The expected output is an exact copy of each line from the line with "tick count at" through the end of the data below, with no pictures in it.

#####

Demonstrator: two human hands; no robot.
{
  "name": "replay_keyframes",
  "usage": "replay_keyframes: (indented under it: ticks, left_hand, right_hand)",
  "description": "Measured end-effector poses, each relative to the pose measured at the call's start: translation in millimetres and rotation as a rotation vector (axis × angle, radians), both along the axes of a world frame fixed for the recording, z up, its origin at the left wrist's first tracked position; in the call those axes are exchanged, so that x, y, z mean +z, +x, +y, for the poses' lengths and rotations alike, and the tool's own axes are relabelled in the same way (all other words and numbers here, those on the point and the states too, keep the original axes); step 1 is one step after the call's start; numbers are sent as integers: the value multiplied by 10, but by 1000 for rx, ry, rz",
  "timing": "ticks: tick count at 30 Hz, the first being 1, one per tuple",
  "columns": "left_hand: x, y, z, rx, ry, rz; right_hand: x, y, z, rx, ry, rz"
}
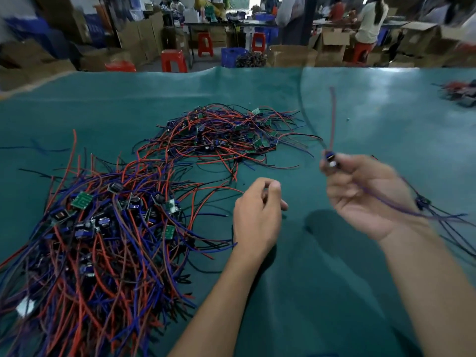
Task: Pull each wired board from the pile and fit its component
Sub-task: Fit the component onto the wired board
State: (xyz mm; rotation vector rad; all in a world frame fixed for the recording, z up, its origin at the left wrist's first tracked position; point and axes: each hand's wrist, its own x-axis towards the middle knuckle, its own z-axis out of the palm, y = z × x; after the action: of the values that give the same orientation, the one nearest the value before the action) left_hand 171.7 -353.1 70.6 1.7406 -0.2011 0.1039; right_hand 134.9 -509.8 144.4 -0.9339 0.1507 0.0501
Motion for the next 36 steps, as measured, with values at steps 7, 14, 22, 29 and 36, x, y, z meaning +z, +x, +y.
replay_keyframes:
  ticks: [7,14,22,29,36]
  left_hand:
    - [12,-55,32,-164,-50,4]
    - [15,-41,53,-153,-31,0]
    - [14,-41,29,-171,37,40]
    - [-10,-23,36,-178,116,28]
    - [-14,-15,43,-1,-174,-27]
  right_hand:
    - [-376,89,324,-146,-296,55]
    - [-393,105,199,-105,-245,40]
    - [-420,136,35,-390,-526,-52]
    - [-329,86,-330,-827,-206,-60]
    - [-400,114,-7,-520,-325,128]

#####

**OUTPUT OF THE EXERCISE**
  "timing": "ticks: tick count at 30 Hz, the first being 1, one per tuple",
  "columns": "left_hand: x, y, z, rx, ry, rz; right_hand: x, y, z, rx, ry, rz"
}
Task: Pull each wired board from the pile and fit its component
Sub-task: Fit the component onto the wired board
State: (xyz mm; rotation vector rad; all in a world frame fixed for the recording, z up, its origin at the left wrist's first tracked position; point and axes: each hand's wrist, its own x-axis towards the middle knuckle, its own z-axis out of the palm, y = z × x; after the action: of the values that give the same orientation, the one nearest the value before the action) left_hand 171.7 -353.1 70.6 1.7406 -0.2011 0.1039; right_hand 134.9 -509.8 144.4 -0.9339 0.1507 0.0501
Motion for the next 36 steps, as measured, with values at steps 7, 14, 22, 29 and 36, x, y, z meaning +z, +x, +y.
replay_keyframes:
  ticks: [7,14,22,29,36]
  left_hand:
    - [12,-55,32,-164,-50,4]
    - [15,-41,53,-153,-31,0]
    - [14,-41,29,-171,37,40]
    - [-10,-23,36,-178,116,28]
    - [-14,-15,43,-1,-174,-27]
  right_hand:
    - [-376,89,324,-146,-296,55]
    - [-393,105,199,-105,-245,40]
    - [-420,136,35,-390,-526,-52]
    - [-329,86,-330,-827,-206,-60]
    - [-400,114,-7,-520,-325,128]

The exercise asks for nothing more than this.